The data come from laboratory animals from primates to laboratory mice. These include baby monkeys' reaction to separation with increased cortisol and ACTH, apparently associated with a genetic vulnerability. The neurobiological alteration, however, may be reversed by overnurturant mothers, and these changes are parallelled by behavioral changes.
Mice lacking a version of a protein that recognizes estrogen, called estrogen receptor beta or ER-beta, are inept at recognizing familiar animals and may have abnormal molecular responses to social stress.

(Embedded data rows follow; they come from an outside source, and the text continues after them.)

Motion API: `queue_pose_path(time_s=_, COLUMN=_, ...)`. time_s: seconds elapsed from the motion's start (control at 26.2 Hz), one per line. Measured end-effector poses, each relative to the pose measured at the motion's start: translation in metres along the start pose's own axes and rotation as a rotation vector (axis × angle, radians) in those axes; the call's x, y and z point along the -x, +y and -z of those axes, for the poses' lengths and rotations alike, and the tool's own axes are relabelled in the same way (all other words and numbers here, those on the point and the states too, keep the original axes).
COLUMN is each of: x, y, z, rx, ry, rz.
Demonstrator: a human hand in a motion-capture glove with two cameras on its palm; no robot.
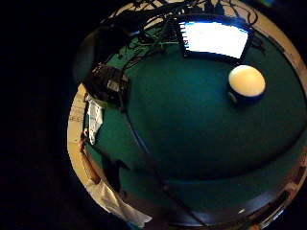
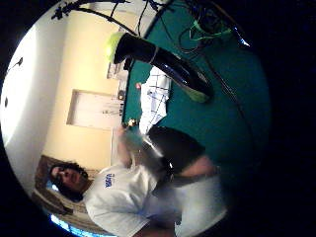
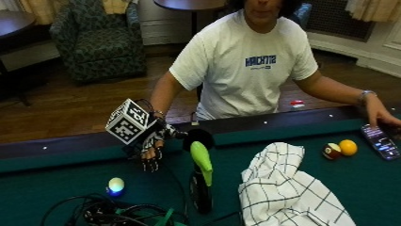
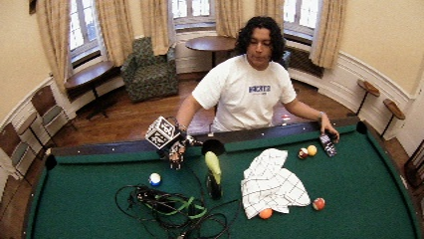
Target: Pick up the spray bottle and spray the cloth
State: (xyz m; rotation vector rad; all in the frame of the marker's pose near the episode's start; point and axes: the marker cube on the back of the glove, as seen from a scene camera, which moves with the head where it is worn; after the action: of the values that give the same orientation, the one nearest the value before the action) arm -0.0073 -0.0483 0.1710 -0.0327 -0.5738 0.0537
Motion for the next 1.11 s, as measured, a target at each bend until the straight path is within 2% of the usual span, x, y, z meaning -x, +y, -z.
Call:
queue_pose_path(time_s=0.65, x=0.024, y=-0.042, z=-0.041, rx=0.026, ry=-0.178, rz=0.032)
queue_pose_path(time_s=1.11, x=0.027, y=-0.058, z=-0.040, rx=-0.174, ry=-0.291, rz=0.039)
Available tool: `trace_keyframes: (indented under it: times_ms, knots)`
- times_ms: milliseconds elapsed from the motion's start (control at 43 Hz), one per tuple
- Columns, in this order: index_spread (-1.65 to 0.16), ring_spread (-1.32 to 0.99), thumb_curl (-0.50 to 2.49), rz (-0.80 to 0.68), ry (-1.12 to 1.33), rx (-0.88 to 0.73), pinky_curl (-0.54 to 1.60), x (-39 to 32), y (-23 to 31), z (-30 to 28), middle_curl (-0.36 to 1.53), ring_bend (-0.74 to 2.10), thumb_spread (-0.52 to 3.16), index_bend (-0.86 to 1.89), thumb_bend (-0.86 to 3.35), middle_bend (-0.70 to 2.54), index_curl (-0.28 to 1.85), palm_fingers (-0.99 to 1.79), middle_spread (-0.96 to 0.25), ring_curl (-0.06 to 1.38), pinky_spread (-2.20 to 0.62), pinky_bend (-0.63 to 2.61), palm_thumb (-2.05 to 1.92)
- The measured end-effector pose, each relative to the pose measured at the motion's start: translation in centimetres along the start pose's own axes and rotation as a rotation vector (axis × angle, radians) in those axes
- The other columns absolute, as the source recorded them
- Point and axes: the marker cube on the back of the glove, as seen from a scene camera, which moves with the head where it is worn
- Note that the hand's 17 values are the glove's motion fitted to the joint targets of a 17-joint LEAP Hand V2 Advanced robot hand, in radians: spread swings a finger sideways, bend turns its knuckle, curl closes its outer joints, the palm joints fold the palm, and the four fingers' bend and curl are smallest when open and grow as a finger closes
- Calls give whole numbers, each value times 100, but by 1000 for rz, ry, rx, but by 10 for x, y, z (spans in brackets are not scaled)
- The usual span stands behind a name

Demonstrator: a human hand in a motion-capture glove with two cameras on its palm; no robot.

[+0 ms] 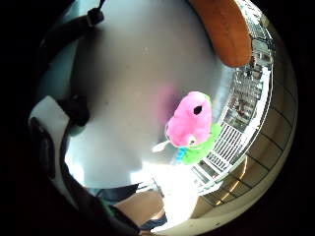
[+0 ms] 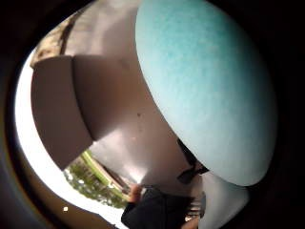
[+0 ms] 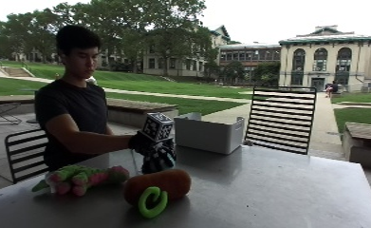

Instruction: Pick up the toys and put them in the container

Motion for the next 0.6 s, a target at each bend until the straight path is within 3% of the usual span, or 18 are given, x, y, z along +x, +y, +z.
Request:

Those may become future anxious mothers who also show diminished capacity for normal social interaction and are socially subordinate. A similar observation applies to trauma-related changes that do not manifest themselves until late adolescence, due to increasingly limited cortical modulation of limbic, brainstem and midbrain responses to fear and danger. Gene-environment interactions are responsible not only for the disorders, but also “normal” states of mind, leading to a wide variation of relational and behavioral changes within the normal population. Simple perturbations of metabolism may trigger differential responses as shown in a recent study of folate and homocystein levels.
Based on these findings, it is conceivable to speculate about the possibility that the patients' habits of relatedness and the way they are encoded in the infant brain (in the form of memory and its compartments) may be shaped by family-based therapies via alterations in the way genes express themselves and how these changes may become permanent.